Frida Kahlo continue de bouleverser les codes, même sept décennies après sa disparition. Ce 21 novembre, un autoportrait rare de l’icône mexicaine a été vendu pour la somme vertigineuse de 54,7 millions de dollars (environ 47,4 millions d’euros) lors d’une vente aux enchères organisée par Sotheby’s à New York. Ce tableau intitulé El sueño (La cama) devient ainsi l’œuvre la plus chère jamais vendue aux enchères par une femme artiste, éclipsant Georgia O’Keeffe et son célèbre Jimson Weed, qui détenait ce record depuis 2014.
Ce portrait troublant, où Kahlo se figure endormie sur un lit flottant, entourée de végétation luxuriante et surplombée par un squelette chargé d’explosifs, illustre avec force la manière dont l’artiste mêlait introspection, douleur et symbolisme. Réalisée en 1940, à une époque où sa santé vacillait et où la mort lui semblait toujours tapie dans l’ombre, cette œuvre est bien plus qu’une peinture : c’est une radiographie de l’âme. Sotheby’s n’a pas hésité à y voir « une méditation spectrale sur la frontière poreuse entre le sommeil et la mort ».
Restée hors du regard public depuis la fin des années 1990, la toile appartenait à une collection privée non identifiée. Fait notable, il s’agit de l’un des très rares tableaux de Kahlo à pouvoir légalement quitter le Mexique, où la majorité de ses œuvres sont classées patrimoine national et donc inaliénables. L’anonymat de l’acheteur nourrit déjà les spéculations, même si des musées internationaux de renom — à Londres, New York ou encore Bruxelles — se sont d’ores et déjà manifestés pour l’exposer.
Ce record pulvérise aussi celui détenu jusqu’alors par Kahlo elle-même pour une œuvre d’un artiste latino-américain. En 2021, Diego y yo, un portrait intense de son compagnon Diego Rivera, avait trouvé preneur à plus de 34 millions de dollars.
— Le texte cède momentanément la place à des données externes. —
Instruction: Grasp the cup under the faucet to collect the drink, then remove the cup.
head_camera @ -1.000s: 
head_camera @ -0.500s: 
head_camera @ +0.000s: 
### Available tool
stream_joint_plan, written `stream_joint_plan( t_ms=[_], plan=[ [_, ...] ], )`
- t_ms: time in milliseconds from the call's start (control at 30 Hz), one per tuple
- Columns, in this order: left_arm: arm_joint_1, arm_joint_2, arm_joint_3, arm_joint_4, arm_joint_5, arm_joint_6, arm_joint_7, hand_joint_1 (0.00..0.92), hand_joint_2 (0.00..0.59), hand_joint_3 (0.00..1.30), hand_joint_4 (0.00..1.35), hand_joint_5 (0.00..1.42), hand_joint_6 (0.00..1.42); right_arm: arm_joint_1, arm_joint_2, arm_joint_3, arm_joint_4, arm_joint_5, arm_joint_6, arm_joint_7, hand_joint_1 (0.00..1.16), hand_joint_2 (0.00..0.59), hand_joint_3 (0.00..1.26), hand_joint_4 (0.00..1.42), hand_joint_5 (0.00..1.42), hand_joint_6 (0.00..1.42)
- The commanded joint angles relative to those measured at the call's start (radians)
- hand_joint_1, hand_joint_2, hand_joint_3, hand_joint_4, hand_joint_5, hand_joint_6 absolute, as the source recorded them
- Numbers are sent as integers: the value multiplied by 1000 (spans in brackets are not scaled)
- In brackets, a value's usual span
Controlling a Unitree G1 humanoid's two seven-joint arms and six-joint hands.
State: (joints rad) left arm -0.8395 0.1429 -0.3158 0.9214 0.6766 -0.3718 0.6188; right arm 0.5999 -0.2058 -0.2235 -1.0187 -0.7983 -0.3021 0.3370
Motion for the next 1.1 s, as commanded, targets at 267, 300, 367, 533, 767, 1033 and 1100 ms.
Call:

Ce nouveau jalon confirme non seulement l’attrait international pour l’œuvre de Kahlo, mais souligne également son statut unique dans l’histoire de l’art : une femme, mexicaine, surréaliste à sa manière, célébrée pour avoir fait de ses cicatrices des œuvres d’art.
« Quelle femme ne se reconnaît pas en Frida ? » déclarait récemment sa petite-nièce Mara Romeo Kahlo. À l’heure où le marché de l’art commence enfin à mieux valoriser les femmes artistes, cette vente monumentale sonne comme une revanche symbolique. Frida Kahlo, qui peignait couchée, le corps meurtri mais l’âme en feu, s’impose aujourd’hui comme une figure incontournable et intemporelle. Plus chère que jamais, mais surtout plus vivante que jamais dans l’imaginaire collectif.